■ **ASSIGNMENT**
The reply must reproduce each line below exactly.

__________

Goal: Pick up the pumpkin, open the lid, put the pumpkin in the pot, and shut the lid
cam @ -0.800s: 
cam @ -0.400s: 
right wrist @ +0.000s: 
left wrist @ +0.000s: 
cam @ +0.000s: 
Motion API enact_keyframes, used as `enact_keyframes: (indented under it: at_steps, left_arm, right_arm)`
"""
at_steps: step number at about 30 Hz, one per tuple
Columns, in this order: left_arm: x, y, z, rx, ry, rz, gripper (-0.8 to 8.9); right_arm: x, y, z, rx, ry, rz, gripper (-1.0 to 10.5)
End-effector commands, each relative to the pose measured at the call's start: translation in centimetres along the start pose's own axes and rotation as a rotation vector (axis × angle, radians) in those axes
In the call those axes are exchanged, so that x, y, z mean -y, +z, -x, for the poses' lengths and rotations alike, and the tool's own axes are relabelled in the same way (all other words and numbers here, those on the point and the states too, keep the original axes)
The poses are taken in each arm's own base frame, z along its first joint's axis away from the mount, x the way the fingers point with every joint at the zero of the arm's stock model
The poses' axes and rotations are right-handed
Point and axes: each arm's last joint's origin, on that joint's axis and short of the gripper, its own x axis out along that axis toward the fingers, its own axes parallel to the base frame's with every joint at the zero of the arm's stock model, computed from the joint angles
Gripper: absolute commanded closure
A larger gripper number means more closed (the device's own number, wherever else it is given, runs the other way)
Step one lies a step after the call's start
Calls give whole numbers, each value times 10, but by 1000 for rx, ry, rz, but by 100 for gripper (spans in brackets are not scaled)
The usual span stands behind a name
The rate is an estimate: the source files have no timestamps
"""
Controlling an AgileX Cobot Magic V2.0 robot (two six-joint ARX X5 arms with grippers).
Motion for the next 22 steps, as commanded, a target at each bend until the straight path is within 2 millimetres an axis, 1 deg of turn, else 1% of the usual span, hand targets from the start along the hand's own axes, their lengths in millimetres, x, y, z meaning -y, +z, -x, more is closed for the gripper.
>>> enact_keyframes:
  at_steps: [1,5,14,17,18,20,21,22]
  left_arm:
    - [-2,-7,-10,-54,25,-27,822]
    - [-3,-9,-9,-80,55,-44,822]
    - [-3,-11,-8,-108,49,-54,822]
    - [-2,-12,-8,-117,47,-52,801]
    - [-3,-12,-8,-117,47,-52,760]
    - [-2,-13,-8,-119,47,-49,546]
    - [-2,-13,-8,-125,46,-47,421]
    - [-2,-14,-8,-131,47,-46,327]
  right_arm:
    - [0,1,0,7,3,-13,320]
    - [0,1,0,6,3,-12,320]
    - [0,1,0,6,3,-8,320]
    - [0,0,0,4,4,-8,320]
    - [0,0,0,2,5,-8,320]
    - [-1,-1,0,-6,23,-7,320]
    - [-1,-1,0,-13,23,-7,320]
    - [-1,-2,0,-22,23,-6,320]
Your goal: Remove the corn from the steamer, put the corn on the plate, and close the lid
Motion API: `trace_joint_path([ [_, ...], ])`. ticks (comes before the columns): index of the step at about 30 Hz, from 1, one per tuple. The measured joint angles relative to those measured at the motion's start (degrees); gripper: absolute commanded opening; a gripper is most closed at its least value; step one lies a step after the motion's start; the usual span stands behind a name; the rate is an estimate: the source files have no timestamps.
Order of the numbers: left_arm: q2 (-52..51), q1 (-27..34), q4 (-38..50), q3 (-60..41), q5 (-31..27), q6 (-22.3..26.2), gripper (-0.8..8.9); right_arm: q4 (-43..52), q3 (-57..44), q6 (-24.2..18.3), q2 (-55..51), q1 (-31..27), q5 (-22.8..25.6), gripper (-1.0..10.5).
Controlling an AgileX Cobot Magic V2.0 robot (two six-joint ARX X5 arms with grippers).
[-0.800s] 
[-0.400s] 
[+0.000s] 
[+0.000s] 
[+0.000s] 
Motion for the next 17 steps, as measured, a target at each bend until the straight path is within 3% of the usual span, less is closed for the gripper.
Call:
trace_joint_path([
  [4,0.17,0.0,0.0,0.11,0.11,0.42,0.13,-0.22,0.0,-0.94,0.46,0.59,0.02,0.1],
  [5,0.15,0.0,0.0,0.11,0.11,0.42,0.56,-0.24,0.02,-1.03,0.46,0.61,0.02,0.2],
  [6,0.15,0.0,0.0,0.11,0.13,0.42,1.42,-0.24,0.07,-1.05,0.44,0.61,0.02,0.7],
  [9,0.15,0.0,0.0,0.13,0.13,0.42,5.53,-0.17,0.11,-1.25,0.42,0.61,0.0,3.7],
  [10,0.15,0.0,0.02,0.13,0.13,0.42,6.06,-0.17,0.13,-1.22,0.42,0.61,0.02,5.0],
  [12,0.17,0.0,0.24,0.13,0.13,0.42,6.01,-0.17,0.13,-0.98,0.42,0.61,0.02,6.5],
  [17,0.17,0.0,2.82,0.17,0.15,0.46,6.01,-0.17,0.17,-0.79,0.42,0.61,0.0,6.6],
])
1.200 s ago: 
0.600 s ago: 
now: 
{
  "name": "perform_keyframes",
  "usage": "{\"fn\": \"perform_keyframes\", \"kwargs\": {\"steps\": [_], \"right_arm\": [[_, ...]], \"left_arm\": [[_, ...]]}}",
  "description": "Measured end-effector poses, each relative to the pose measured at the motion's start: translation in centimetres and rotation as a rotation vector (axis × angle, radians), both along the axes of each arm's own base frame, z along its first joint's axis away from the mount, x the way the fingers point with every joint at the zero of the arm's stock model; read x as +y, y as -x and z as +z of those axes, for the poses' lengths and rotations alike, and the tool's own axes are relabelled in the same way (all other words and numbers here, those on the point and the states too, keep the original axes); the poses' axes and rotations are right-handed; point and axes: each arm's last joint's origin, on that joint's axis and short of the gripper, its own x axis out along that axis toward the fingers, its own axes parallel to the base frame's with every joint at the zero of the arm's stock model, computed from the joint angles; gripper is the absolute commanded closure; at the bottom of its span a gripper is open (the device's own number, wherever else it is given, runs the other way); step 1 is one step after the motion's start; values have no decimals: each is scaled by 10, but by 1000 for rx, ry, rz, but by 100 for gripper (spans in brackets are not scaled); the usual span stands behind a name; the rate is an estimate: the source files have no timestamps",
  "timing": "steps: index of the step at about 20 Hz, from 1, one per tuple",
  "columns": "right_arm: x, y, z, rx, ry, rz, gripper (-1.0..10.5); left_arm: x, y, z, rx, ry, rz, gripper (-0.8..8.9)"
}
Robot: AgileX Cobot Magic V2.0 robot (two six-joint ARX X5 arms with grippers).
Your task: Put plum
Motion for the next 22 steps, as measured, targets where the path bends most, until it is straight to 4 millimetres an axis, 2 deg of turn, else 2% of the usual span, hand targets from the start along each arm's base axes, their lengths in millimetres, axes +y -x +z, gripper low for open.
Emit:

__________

■ **WRITTEN RESPONSE**
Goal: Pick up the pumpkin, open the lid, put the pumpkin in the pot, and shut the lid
cam @ -0.800s: 
cam @ -0.400s: 
right wrist @ +0.000s: 
left wrist @ +0.000s: 
cam @ +0.000s: 
Motion API enact_keyframes, used as `enact_keyframes: (indented under it: at_steps, left_arm, right_arm)`
"""
at_steps: step number at about 30 Hz, one per tuple
Columns, in this order: left_arm: x, y, z, rx, ry, rz, gripper (-0.8 to 8.9); right_arm: x, y, z, rx, ry, rz, gripper (-1.0 to 10.5)
End-effector commands, each relative to the pose measured at the call's start: translation in centimetres along the start pose's own axes and rotation as a rotation vector (axis × angle, radians) in those axes
In the call those axes are exchanged, so that x, y, z mean -y, +z, -x, for the poses' lengths and rotations alike, and the tool's own axes are relabelled in the same way (all other words and numbers here, those on the point and the states too, keep the original axes)
The poses are taken in each arm's own base frame, z along its first joint's axis away from the mount, x the way the fingers point with every joint at the zero of the arm's stock model
The poses' axes and rotations are right-handed
Point and axes: each arm's last joint's origin, on that joint's axis and short of the gripper, its own x axis out along that axis toward the fingers, its own axes parallel to the base frame's with every joint at the zero of the arm's stock model, computed from the joint angles
Gripper: absolute commanded closure
A larger gripper number means more closed (the device's own number, wherever else it is given, runs the other way)
Step one lies a step after the call's start
Calls give whole numbers, each value times 10, but by 1000 for rx, ry, rz, but by 100 for gripper (spans in brackets are not scaled)
The usual span stands behind a name
The rate is an estimate: the source files have no timestamps
"""
Controlling an AgileX Cobot Magic V2.0 robot (two six-joint ARX X5 arms with grippers).
Motion for the next 22 steps, as commanded, a target at each bend until the straight path is within 2 millimetres an axis, 1 deg of turn, else 1% of the usual span, hand targets from the start along the hand's own axes, their lengths in millimetres, x, y, z meaning -y, +z, -x, more is closed for the gripper.
>>> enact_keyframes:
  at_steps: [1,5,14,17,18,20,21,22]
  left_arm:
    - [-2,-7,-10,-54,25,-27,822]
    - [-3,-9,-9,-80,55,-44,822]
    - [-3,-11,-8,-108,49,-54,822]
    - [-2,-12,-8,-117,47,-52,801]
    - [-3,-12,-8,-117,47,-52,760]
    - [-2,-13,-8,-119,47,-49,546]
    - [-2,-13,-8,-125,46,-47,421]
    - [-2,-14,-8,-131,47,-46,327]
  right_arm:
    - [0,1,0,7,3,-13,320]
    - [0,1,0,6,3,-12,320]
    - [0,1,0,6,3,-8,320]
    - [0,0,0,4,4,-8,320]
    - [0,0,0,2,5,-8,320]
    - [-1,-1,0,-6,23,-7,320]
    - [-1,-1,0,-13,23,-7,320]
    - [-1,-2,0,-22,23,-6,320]
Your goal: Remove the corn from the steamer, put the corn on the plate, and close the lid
Motion API: `trace_joint_path([ [_, ...], ])`. ticks (comes before the columns): index of the step at about 30 Hz, from 1, one per tuple. The measured joint angles relative to those measured at the motion's start (degrees); gripper: absolute commanded opening; a gripper is most closed at its least value; step one lies a step after the motion's start; the usual span stands behind a name; the rate is an estimate: the source files have no timestamps.
Order of the numbers: left_arm: q2 (-52..51), q1 (-27..34), q4 (-38..50), q3 (-60..41), q5 (-31..27), q6 (-22.3..26.2), gripper (-0.8..8.9); right_arm: q4 (-43..52), q3 (-57..44), q6 (-24.2..18.3), q2 (-55..51), q1 (-31..27), q5 (-22.8..25.6), gripper (-1.0..10.5).
Controlling an AgileX Cobot Magic V2.0 robot (two six-joint ARX X5 arms with grippers).
[-0.800s] 
[-0.400s] 
[+0.000s] 
[+0.000s] 
[+0.000s] 
Motion for the next 17 steps, as measured, a target at each bend until the straight path is within 3% of the usual span, less is closed for the gripper.
Call:
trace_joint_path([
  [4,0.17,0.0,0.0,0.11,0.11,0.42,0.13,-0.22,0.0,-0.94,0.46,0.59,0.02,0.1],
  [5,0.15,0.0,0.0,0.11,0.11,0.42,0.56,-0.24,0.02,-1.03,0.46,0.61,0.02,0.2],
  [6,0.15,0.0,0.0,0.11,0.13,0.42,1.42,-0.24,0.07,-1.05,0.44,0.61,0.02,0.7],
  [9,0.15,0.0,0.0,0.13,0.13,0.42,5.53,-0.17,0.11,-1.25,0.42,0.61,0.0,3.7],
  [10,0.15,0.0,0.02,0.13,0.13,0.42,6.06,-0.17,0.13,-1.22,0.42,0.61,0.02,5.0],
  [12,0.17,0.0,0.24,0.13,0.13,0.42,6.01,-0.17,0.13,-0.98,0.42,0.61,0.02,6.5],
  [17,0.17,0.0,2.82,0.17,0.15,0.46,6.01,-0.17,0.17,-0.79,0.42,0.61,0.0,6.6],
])
1.200 s ago: 
0.600 s ago: 
now: 
{
  "name": "perform_keyframes",
  "usage": "{\"fn\": \"perform_keyframes\", \"kwargs\": {\"steps\": [_], \"right_arm\": [[_, ...]], \"left_arm\": [[_, ...]]}}",
  "description": "Measured end-effector poses, each relative to the pose measured at the motion's start: translation in centimetres and rotation as a rotation vector (axis × angle, radians), both along the axes of each arm's own base frame, z along its first joint's axis away from the mount, x the way the fingers point with every joint at the zero of the arm's stock model; read x as +y, y as -x and z as +z of those axes, for the poses' lengths and rotations alike, and the tool's own axes are relabelled in the same way (all other words and numbers here, those on the point and the states too, keep the original axes); the poses' axes and rotations are right-handed; point and axes: each arm's last joint's origin, on that joint's axis and short of the gripper, its own x axis out along that axis toward the fingers, its own axes parallel to the base frame's with every joint at the zero of the arm's stock model, computed from the joint angles; gripper is the absolute commanded closure; at the bottom of its span a gripper is open (the device's own number, wherever else it is given, runs the other way); step 1 is one step after the motion's start; values have no decimals: each is scaled by 10, but by 1000 for rx, ry, rz, but by 100 for gripper (spans in brackets are not scaled); the usual span stands behind a name; the rate is an estimate: the source files have no timestamps",
  "timing": "steps: index of the step at about 20 Hz, from 1, one per tuple",
  "columns": "right_arm: x, y, z, rx, ry, rz, gripper (-1.0..10.5); left_arm: x, y, z, rx, ry, rz, gripper (-0.8..8.9)"
}
Robot: AgileX Cobot Magic V2.0 robot (two six-joint ARX X5 arms with grippers).
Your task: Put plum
Motion for the next 22 steps, as measured, targets where the path bends most, until it is straight to 4 millimetres an axis, 2 deg of turn, else 2% of the usual span, hand targets from the start along each arm's base axes, their lengths in millimetres, axes +y -x +z, gripper low for open.
Emit:

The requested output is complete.